Today's spooky text and images come from the folklore collection Legendary Connecticut: Traditional Tales from the Nutmeg State (1984) by David E. Philips of Eastern Connecticut State University.
"Just inside the entrance to the sprawling Evergreen Cemetery in downtown New Haven, a massive, modern-looking, pink granite tombstone stands in marked contrast to its smaller, grayer, Victorian neighbors.... Upon a polished, elongated oval covering most of the otherwise rough-hewn marker is carved this cryptic story: AT HIGH NOON/ JUST FROM, AND ABOUT TO RENEW/ HER DAILY WORK, IN HER FULL STRENGTH OF/ BODY AND MIND/ MARY E. HART/ HAVING FALLEN PROSTRATE:/ REMAINED UNCONSCIOUS, UNTIL SHE DIED AT MIDNIGHT,/ OCTOBER 15, 1872/ BORN DECEMBER 16, 1824. In larger letters, cut in bold, black relief, curving over the top half of the oval, appears the haunting proposition that THE PEOPLE SHALL BE TROUBLED AT MIDNIGHT AND PASS AWAY."

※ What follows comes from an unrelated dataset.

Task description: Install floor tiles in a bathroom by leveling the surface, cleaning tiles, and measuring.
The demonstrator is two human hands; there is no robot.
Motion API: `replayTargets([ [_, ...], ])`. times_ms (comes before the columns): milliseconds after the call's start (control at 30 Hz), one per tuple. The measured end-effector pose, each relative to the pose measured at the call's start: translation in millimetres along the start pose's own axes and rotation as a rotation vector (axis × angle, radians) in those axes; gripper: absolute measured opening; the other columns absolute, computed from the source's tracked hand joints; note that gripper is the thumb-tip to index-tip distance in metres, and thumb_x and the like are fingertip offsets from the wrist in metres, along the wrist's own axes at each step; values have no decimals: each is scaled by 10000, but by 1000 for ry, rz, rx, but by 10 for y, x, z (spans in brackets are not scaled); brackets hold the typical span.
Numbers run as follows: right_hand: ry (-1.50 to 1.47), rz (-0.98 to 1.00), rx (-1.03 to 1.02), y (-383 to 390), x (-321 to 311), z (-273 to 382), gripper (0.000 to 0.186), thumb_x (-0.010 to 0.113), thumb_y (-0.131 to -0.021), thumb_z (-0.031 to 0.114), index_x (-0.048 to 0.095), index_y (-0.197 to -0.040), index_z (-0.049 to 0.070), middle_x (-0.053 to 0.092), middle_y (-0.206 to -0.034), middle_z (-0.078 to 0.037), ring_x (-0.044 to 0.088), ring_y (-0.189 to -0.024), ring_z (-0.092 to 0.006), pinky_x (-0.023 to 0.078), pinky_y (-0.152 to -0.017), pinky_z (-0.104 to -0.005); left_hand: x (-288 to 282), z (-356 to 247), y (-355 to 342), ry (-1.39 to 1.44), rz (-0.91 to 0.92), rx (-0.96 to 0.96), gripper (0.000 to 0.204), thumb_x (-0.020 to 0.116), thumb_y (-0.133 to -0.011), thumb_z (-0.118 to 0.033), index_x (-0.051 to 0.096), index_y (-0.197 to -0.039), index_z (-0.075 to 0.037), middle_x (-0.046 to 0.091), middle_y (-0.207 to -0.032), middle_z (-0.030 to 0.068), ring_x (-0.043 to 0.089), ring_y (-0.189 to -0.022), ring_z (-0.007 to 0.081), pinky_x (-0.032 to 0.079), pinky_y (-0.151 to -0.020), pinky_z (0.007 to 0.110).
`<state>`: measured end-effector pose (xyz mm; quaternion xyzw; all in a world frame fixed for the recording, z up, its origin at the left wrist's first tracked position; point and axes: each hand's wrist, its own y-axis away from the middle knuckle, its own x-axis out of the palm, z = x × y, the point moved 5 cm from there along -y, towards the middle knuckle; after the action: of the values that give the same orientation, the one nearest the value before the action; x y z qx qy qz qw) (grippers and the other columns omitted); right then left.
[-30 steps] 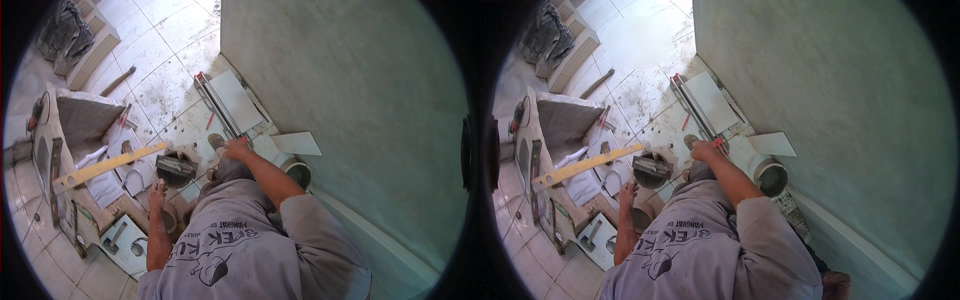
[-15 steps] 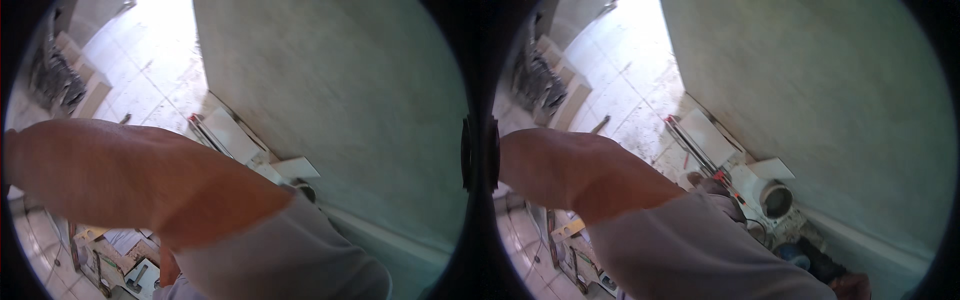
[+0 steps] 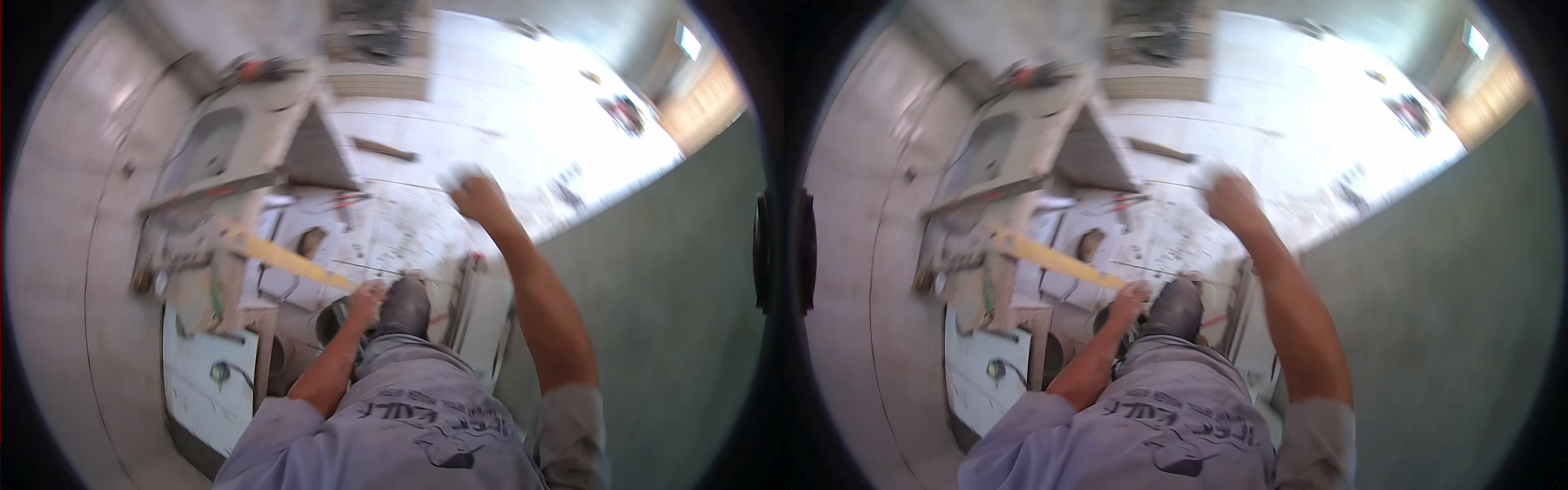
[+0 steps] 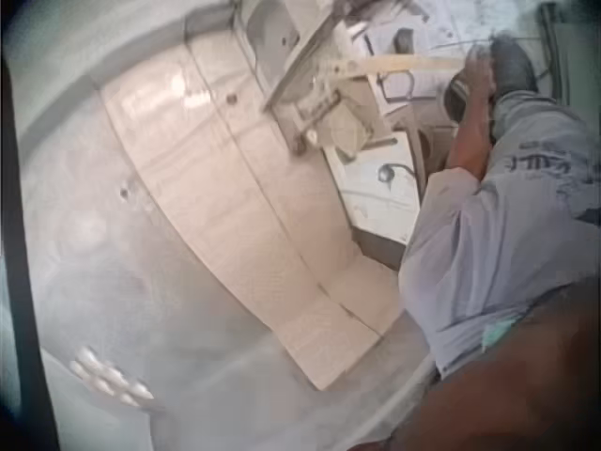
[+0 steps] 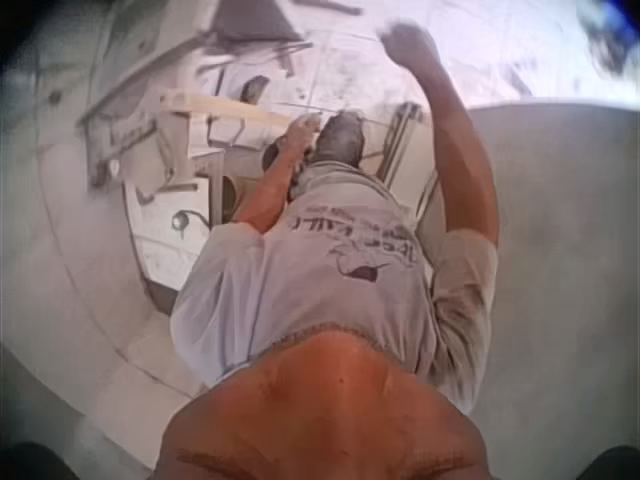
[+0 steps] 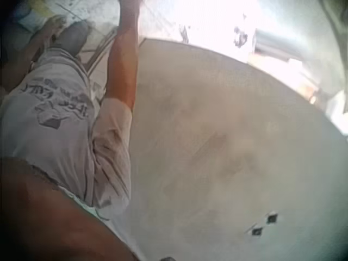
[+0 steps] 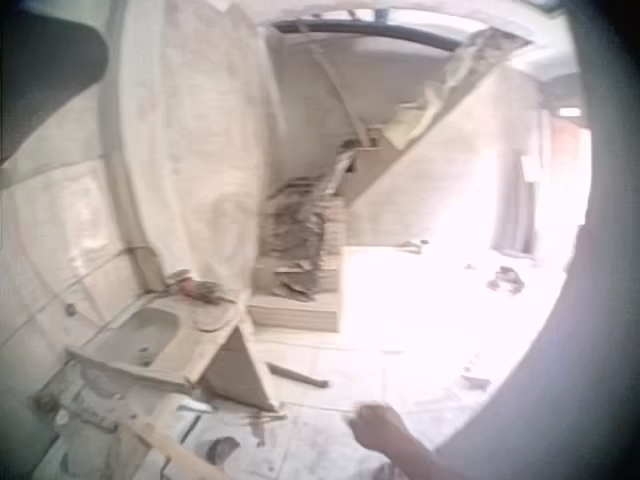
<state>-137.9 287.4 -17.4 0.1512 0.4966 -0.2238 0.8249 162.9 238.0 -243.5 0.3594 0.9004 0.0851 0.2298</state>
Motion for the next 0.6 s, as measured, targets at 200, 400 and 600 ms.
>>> replayTargets([
  [200, -139, 333, -154, 849, 2398, -2388, 388, 602, -786, 396, 621, -810, 8, 634, -627, -113, 628, -571, -208, 504, -550, -340, 429, -598, -1038, 101, -2, 12, 436, 599, -803, -386, 601, -1043, -22, 656, -915, 152, 622, -856, 292, 466, -772, 362],
  [400, -112, 671, -67, 86, 2315, -2114, 196, 568, -749, 159, 603, -688, -23, 629, -627, -125, 619, -531, -184, 495, -463, -303, 99, -1304, -1675, 35, 43, -102, 458, 532, -813, -423, 626, -742, 19, 641, -755, 200, 625, -732, 336, 477, -709, 409],
  [600, -328, 664, 329, -1114, 1855, -1869, 156, 554, -743, 95, 584, -743, -58, 634, -657, -140, 618, -525, -194, 504, -445, -300, -225, -1496, -2099, -64, -13, -122, 329, 583, -767, -297, 646, -923, -14, 638, -874, 230, 619, -818, 352, 473, -765, 397],
])
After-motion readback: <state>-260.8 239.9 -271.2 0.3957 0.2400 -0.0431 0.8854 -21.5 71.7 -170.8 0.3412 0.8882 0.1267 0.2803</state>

"Of all the legends about Midnight Mary which circulate today in oral tradition, probably the one most widely-known recounts a tale of live burial. It has been reported that not only New Haven youngsters and area college students -- the most numerous bearers of the Midnight Mary tradition -- have kept the story alive, but also that older residents of the Winthrop Avenue neighborhood where Mary Hart lived have been active in perpetuating the legend. According to those who know 'the facts,' Mary E. Hart did not have a 'shock' on that October day in 1872, but was struck down by a rare disease, undiagnosed back in those times, which gave its ultimate victims only the appearance of death. Blinded by grief and apparently convinced by midnight of the same day that Mary had indeed departed, the family called the undertaker in and he hastily went about his funereal work, including burying her body at Evergreen Cemetery.

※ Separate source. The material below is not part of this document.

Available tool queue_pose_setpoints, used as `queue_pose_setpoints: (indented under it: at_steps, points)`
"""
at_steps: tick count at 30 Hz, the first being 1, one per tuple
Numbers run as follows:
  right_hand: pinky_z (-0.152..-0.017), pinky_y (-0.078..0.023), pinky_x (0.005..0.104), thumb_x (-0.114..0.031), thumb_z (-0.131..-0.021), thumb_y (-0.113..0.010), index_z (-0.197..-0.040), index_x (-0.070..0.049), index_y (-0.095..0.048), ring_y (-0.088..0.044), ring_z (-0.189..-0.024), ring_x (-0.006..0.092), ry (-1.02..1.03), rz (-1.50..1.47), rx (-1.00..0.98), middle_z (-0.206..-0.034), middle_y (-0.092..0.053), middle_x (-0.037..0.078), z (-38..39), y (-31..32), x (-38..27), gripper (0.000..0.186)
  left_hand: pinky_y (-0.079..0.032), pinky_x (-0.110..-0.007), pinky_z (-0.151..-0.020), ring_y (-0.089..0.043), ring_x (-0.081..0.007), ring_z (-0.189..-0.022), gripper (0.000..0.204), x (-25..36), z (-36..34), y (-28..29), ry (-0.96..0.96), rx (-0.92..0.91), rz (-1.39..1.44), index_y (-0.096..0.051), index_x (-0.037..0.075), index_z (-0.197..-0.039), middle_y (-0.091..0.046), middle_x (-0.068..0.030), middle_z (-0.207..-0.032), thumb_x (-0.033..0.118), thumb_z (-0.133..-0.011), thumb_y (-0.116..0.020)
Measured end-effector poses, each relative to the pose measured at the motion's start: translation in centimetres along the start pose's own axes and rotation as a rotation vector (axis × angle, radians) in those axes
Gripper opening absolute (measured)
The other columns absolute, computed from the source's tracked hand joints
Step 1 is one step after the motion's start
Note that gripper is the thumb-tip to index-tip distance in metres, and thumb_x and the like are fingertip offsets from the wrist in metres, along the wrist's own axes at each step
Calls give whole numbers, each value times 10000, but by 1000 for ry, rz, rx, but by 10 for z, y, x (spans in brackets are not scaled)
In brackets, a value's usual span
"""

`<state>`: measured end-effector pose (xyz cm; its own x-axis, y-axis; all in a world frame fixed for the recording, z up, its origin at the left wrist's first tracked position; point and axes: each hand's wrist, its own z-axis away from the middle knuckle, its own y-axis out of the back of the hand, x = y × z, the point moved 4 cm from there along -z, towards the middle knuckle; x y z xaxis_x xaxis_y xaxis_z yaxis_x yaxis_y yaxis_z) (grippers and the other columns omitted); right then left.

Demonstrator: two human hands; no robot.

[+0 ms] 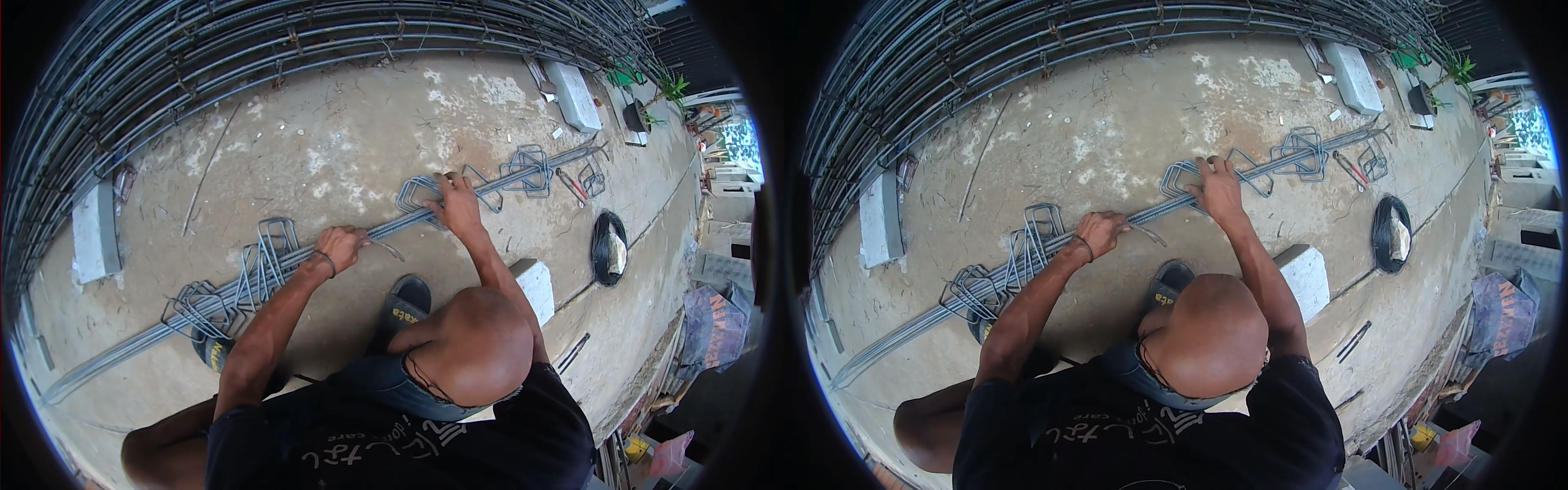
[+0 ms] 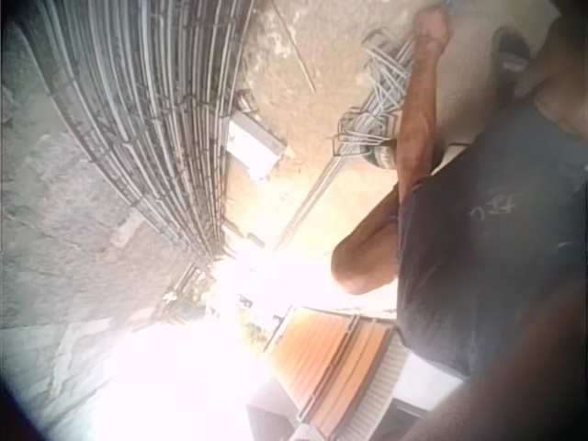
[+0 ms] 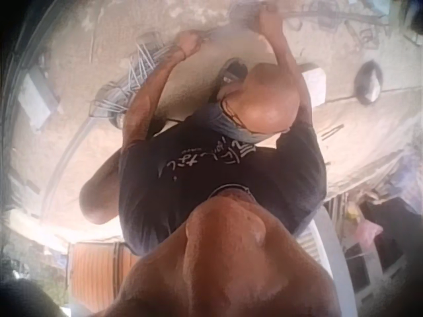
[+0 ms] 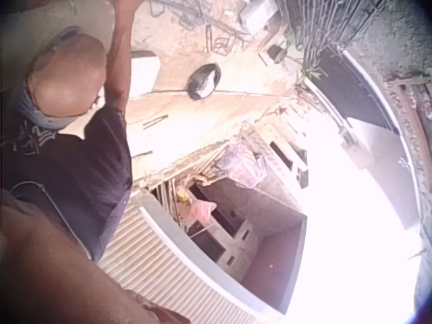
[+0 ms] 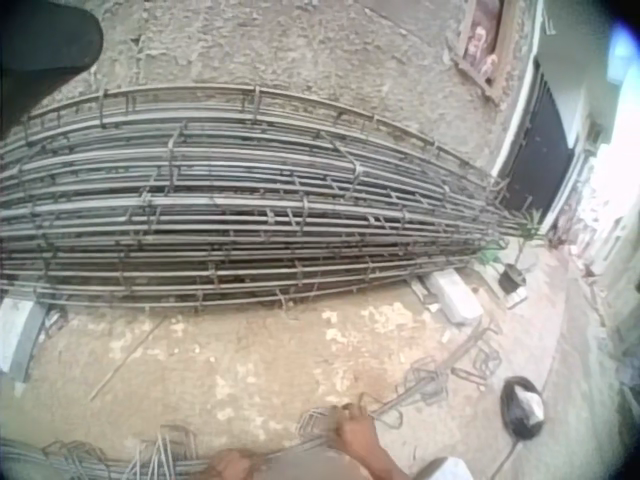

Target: The person secures several metal square ties to a set of long reinforcement bars by hand using thin wire, twisting the wire ends together to fix each tie in place at regular intervals along the length of the bars.

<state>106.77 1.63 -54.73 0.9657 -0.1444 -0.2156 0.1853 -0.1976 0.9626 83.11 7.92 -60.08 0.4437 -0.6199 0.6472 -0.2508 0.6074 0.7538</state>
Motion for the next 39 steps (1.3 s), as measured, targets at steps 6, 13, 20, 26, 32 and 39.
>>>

"During the night following her internment, however, Mary's aunt had a terrible dream in which she saw her late niece writhing about in her coffin, clawing at the satin liner and moaning piteously for help. Could a terrible mistake have been made? Was her beloved Mary, in fact, still alive? It did not take long for the family to check on the validity of the vision. They ordered the grave reopened and the coffin removed for inspection. When the heavy lid was finally raised, a ghastly sight met their eyes. Mary was now unquestionably dead, but it was also plainly evident from the grotesque position of the body cramped in the agony of struggle, that her death had been hard -- and very recent. To cover their mistake and ease their anguish, the story concludes, the family erected the magnificent monument with the weird warning and plausible but false death story inscribed on it."